┌──

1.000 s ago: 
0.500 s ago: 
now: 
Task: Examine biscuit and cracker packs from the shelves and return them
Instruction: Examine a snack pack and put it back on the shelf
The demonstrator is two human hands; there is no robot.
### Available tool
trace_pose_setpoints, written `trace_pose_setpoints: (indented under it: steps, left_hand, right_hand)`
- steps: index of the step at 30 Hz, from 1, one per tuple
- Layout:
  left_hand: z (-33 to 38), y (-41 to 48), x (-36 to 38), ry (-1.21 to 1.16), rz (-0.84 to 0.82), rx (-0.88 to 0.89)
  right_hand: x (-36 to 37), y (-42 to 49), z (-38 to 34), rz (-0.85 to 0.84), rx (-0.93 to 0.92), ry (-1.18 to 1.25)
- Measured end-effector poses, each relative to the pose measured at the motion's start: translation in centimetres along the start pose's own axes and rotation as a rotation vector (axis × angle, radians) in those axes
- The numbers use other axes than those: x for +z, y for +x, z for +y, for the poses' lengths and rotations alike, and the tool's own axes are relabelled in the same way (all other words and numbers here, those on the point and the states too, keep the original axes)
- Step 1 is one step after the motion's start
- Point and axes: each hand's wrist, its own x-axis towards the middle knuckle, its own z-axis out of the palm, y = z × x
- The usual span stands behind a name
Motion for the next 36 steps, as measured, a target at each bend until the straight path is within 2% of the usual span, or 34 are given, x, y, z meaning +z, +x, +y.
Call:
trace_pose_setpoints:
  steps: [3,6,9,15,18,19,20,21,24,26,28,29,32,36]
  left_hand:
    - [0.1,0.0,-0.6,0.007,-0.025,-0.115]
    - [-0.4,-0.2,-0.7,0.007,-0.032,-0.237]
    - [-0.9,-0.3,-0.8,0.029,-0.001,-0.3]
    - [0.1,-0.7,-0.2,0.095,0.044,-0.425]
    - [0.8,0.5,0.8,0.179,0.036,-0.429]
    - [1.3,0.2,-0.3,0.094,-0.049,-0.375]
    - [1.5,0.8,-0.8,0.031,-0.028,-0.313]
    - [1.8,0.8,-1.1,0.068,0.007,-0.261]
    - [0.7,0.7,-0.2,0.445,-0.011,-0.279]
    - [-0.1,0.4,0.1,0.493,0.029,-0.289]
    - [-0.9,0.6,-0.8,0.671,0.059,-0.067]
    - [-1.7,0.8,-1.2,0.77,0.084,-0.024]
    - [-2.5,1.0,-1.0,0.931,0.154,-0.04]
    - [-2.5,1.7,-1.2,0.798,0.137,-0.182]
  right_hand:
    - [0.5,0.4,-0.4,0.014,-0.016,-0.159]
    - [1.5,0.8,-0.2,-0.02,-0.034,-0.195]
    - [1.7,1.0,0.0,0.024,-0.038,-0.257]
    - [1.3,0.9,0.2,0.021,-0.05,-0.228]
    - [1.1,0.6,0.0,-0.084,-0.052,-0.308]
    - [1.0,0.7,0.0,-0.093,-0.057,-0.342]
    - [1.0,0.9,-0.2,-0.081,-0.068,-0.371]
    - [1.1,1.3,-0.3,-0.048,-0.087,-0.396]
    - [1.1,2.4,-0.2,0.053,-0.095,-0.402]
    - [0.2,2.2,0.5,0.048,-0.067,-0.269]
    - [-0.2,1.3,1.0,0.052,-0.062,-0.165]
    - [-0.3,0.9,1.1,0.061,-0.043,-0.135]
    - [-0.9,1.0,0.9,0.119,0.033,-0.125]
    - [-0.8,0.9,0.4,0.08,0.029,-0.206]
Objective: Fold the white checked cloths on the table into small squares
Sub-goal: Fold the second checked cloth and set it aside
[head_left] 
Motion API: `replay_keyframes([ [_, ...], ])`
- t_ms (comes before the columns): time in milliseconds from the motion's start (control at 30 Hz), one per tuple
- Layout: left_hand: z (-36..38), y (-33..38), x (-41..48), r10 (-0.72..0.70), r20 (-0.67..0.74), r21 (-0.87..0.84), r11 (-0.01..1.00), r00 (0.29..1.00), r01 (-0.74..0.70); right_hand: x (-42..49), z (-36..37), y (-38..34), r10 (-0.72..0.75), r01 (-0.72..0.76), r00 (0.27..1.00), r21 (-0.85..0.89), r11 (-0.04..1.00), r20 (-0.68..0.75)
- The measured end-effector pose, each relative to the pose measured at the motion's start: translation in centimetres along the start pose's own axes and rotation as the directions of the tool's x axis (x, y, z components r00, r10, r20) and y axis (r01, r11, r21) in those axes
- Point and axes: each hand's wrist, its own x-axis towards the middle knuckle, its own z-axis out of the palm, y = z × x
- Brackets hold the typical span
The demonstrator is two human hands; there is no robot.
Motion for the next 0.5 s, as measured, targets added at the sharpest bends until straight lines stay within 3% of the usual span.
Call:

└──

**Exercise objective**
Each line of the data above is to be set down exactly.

**Task answer**
1.000 s ago: 
0.500 s ago: 
now: 
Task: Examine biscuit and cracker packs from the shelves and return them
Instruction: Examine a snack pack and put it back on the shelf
The demonstrator is two human hands; there is no robot.
### Available tool
trace_pose_setpoints, written `trace_pose_setpoints: (indented under it: steps, left_hand, right_hand)`
- steps: index of the step at 30 Hz, from 1, one per tuple
- Layout:
  left_hand: z (-33 to 38), y (-41 to 48), x (-36 to 38), ry (-1.21 to 1.16), rz (-0.84 to 0.82), rx (-0.88 to 0.89)
  right_hand: x (-36 to 37), y (-42 to 49), z (-38 to 34), rz (-0.85 to 0.84), rx (-0.93 to 0.92), ry (-1.18 to 1.25)
- Measured end-effector poses, each relative to the pose measured at the motion's start: translation in centimetres along the start pose's own axes and rotation as a rotation vector (axis × angle, radians) in those axes
- The numbers use other axes than those: x for +z, y for +x, z for +y, for the poses' lengths and rotations alike, and the tool's own axes are relabelled in the same way (all other words and numbers here, those on the point and the states too, keep the original axes)
- Step 1 is one step after the motion's start
- Point and axes: each hand's wrist, its own x-axis towards the middle knuckle, its own z-axis out of the palm, y = z × x
- The usual span stands behind a name
Motion for the next 36 steps, as measured, a target at each bend until the straight path is within 2% of the usual span, or 34 are given, x, y, z meaning +z, +x, +y.
Call:
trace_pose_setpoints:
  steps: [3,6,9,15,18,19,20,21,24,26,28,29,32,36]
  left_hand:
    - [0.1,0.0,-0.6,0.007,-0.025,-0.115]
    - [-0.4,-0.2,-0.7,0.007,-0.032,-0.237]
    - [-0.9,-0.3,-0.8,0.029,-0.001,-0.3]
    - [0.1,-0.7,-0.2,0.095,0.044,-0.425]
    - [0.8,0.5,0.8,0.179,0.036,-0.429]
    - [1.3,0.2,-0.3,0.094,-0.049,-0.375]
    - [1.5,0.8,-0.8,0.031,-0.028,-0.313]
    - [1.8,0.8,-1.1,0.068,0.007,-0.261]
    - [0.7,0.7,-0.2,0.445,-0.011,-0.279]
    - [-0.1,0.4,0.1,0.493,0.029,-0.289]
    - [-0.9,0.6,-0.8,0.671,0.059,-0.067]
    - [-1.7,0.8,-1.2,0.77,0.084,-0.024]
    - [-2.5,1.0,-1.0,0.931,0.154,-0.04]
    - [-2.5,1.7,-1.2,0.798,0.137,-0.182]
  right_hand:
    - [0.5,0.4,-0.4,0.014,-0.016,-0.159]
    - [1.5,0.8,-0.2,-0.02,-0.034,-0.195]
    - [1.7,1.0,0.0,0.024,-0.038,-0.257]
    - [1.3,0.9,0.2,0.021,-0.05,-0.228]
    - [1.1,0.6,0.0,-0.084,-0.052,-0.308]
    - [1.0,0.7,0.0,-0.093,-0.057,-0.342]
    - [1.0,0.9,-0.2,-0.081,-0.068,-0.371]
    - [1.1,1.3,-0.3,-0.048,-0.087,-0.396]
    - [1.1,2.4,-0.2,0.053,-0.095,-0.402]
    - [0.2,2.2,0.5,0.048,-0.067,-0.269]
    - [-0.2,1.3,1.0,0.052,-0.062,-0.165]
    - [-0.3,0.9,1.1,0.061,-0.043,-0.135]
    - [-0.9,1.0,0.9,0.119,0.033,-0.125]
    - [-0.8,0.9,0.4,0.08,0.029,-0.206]
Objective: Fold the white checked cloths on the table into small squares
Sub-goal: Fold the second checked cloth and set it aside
[head_left] 
Motion API: `replay_keyframes([ [_, ...], ])`
- t_ms (comes before the columns): time in milliseconds from the motion's start (control at 30 Hz), one per tuple
- Layout: left_hand: z (-36..38), y (-33..38), x (-41..48), r10 (-0.72..0.70), r20 (-0.67..0.74), r21 (-0.87..0.84), r11 (-0.01..1.00), r00 (0.29..1.00), r01 (-0.74..0.70); right_hand: x (-42..49), z (-36..37), y (-38..34), r10 (-0.72..0.75), r01 (-0.72..0.76), r00 (0.27..1.00), r21 (-0.85..0.89), r11 (-0.04..1.00), r20 (-0.68..0.75)
- The measured end-effector pose, each relative to the pose measured at the motion's start: translation in centimetres along the start pose's own axes and rotation as the directions of the tool's x axis (x, y, z components r00, r10, r20) and y axis (r01, r11, r21) in those axes
- Point and axes: each hand's wrist, its own x-axis towards the middle knuckle, its own z-axis out of the palm, y = z × x
- Brackets hold the typical span
The demonstrator is two human hands; there is no robot.
Motion for the next 0.5 s, as measured, targets added at the sharpest bends until straight lines stay within 3% of the usual span.
Call:

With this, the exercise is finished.